## Goal of the exercise
Pictures stay out; please output the remaining data exactly.

-=-=-=-=-

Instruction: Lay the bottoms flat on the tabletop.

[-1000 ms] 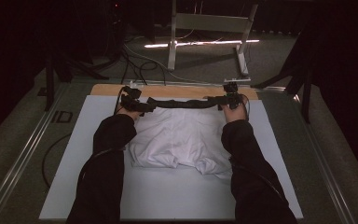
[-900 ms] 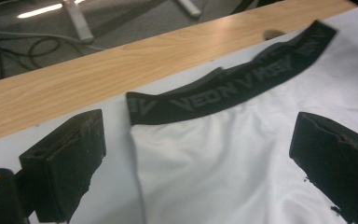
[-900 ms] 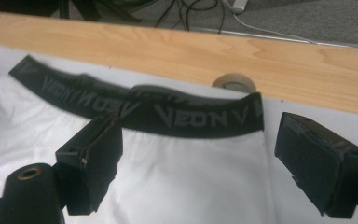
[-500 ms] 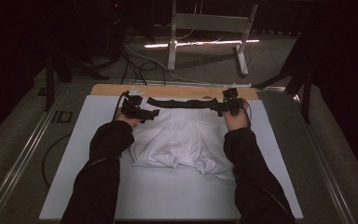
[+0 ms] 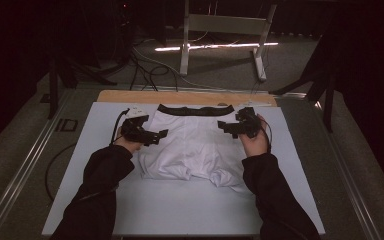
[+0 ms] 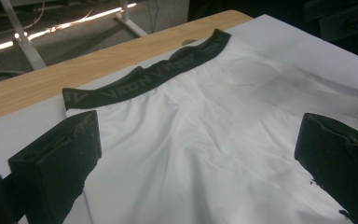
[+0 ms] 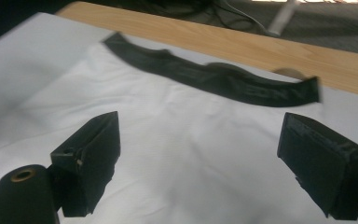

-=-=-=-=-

## Exercise result
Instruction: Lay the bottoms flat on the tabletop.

[-1000 ms] 
[-900 ms] 
[-900 ms] 
[-500 ms] 
[+0 ms] 
[+0 ms] 
[+0 ms] 

What was asked for in the exercise is now done.